■ PROBLEM STATEMENT: All records need to be reproduced exactly. Keep every word as it is.

■ DATA RECORDS:
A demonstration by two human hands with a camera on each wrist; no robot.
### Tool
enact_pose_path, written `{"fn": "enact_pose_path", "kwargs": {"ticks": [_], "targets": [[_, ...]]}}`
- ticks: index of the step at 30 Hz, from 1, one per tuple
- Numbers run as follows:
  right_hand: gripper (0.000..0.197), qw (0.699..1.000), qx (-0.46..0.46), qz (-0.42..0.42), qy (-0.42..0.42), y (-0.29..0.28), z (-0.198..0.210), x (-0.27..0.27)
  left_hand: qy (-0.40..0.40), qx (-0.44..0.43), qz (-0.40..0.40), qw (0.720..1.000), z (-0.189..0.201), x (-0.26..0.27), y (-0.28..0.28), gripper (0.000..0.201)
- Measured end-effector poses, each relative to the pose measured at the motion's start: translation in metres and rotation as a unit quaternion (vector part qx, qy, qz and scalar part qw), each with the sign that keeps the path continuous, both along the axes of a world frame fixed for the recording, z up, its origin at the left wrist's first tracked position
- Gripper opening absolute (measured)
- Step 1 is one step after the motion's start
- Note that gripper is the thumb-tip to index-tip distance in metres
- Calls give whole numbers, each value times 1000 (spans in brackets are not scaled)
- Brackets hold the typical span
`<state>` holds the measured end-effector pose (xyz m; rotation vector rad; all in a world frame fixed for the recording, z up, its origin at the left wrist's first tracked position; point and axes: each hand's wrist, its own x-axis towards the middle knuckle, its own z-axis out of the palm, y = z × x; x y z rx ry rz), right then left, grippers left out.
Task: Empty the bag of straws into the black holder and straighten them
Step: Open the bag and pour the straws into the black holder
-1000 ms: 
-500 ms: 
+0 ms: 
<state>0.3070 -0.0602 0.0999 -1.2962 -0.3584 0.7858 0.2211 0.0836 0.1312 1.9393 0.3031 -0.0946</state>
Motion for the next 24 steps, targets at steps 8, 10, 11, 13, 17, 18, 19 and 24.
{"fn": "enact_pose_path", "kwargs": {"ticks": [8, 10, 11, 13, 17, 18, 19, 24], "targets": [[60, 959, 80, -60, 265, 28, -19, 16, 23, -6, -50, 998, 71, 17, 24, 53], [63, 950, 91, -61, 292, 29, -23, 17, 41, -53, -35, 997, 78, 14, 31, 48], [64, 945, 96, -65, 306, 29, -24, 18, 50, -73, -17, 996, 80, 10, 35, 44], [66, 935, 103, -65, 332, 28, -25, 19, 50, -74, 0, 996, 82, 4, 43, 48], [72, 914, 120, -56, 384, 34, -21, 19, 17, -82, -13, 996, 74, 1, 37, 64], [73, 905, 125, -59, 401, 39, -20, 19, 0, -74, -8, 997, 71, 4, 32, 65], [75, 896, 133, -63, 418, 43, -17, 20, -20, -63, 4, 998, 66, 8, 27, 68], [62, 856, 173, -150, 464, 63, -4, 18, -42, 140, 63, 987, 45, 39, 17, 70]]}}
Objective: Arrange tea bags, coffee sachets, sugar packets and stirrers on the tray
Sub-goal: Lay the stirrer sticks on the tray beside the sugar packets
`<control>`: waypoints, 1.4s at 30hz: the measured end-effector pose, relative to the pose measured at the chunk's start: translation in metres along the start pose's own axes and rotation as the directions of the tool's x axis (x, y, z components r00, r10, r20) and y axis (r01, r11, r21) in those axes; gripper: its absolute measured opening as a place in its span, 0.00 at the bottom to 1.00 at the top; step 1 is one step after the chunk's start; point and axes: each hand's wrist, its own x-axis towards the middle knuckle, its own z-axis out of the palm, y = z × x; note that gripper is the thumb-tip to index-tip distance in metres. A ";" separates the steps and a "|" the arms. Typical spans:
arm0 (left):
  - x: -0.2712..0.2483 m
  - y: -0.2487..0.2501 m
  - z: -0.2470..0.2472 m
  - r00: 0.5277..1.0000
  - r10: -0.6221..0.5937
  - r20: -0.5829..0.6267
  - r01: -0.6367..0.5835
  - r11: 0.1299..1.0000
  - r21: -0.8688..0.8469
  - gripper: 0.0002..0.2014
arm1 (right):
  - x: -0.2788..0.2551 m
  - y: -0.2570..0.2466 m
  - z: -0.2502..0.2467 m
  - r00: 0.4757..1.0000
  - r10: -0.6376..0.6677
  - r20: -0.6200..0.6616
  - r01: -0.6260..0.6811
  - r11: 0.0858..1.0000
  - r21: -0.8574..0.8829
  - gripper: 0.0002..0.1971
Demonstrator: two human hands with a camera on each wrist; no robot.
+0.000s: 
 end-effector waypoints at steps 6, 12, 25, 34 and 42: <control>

■ RESPONSE AREA:
A demonstration by two human hands with a camera on each wrist; no robot.
### Tool
enact_pose_path, written `{"fn": "enact_pose_path", "kwargs": {"ticks": [_], "targets": [[_, ...]]}}`
- ticks: index of the step at 30 Hz, from 1, one per tuple
- Numbers run as follows:
  right_hand: gripper (0.000..0.197), qw (0.699..1.000), qx (-0.46..0.46), qz (-0.42..0.42), qy (-0.42..0.42), y (-0.29..0.28), z (-0.198..0.210), x (-0.27..0.27)
  left_hand: qy (-0.40..0.40), qx (-0.44..0.43), qz (-0.40..0.40), qw (0.720..1.000), z (-0.189..0.201), x (-0.26..0.27), y (-0.28..0.28), gripper (0.000..0.201)
- Measured end-effector poses, each relative to the pose measured at the motion's start: translation in metres and rotation as a unit quaternion (vector part qx, qy, qz and scalar part qw), each with the sign that keeps the path continuous, both along the axes of a world frame fixed for the recording, z up, its origin at the left wrist's first tracked position
- Gripper opening absolute (measured)
- Step 1 is one step after the motion's start
- Note that gripper is the thumb-tip to index-tip distance in metres
- Calls give whole numbers, each value times 1000 (spans in brackets are not scaled)
- Brackets hold the typical span
`<state>` holds the measured end-effector pose (xyz m; rotation vector rad; all in a world frame fixed for the recording, z up, its origin at the left wrist's first tracked position; point and axes: each hand's wrist, its own x-axis towards the middle knuckle, its own z-axis out of the palm, y = z × x; x y z rx ry rz), right then left, grippers left out.
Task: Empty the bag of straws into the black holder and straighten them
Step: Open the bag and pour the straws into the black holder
-1000 ms: 
-500 ms: 
+0 ms: 
<state>0.3070 -0.0602 0.0999 -1.2962 -0.3584 0.7858 0.2211 0.0836 0.1312 1.9393 0.3031 -0.0946</state>
Motion for the next 24 steps, targets at steps 8, 10, 11, 13, 17, 18, 19 and 24.
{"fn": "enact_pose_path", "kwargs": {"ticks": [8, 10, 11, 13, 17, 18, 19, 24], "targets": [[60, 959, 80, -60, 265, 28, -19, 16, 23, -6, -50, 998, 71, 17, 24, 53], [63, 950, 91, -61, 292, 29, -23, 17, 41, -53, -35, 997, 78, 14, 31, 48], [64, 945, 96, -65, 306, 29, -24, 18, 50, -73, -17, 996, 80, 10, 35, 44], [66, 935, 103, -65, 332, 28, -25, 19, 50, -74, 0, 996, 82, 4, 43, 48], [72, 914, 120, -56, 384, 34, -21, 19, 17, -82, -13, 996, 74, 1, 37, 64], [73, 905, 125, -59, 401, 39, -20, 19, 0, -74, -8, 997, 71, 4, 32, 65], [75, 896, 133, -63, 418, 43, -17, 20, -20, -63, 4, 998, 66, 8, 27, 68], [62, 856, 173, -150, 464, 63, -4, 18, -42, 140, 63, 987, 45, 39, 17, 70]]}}
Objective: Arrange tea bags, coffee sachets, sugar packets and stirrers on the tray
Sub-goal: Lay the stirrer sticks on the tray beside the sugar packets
`<control>`: waypoints, 1.4s at 30hz: the measured end-effector pose, relative to the pose measured at the chunk's start: translation in metres along the start pose's own axes and rotation as the directions of the tool's x axis (x, y, z components r00, r10, r20) and y axis (r01, r11, r21) in those axes; gripper: its absolute measured opening as a place in its span, 0.00 at the bottom to 1.00 at the top; step 1 is one step after the chunk's start; point and axes: each hand's wrist, its own x-axis towards the middle knuckle, its own z-axis out of the palm, y = z × x; note that gripper is the thumb-tip to index-tip distance in metres. A ";" separates the steps and a "|" the arms. Typical spans:
arm0 (left):
  - x: -0.2712..0.2483 m
  - y: -0.2487..0.2501 m
  - z: -0.2470..0.2472 m
  - r00: 0.5277..1.0000
  - r10: -0.6221..0.5937
  - r20: -0.5829..0.6267
  - r01: -0.6367..0.5835
  - r11: 0.1299..1.0000
  - r21: -0.8688..0.8469
  - gripper: 0.0002..0.2014
arm1 (right):
  - x: -0.2788..0.2551 m
  - y: -0.2570..0.2466 m
  - z: -0.2502..0.2467 m
  - r00: 0.4757..1.0000
  - r10: -0.6376..0.6677
  - r20: -0.6200..0.6616
  - r01: -0.6260..0.6811
  - r11: 0.0858..1.0000
  - r21: -0.8574..0.8829
  - gripper: 0.0002..0.1971
Demonstrator: two human hands with a camera on each wrist; no robot.
+0.000s: 
 end-effector waypoints at steps 6, 12, 25, 34 and 42: <control>

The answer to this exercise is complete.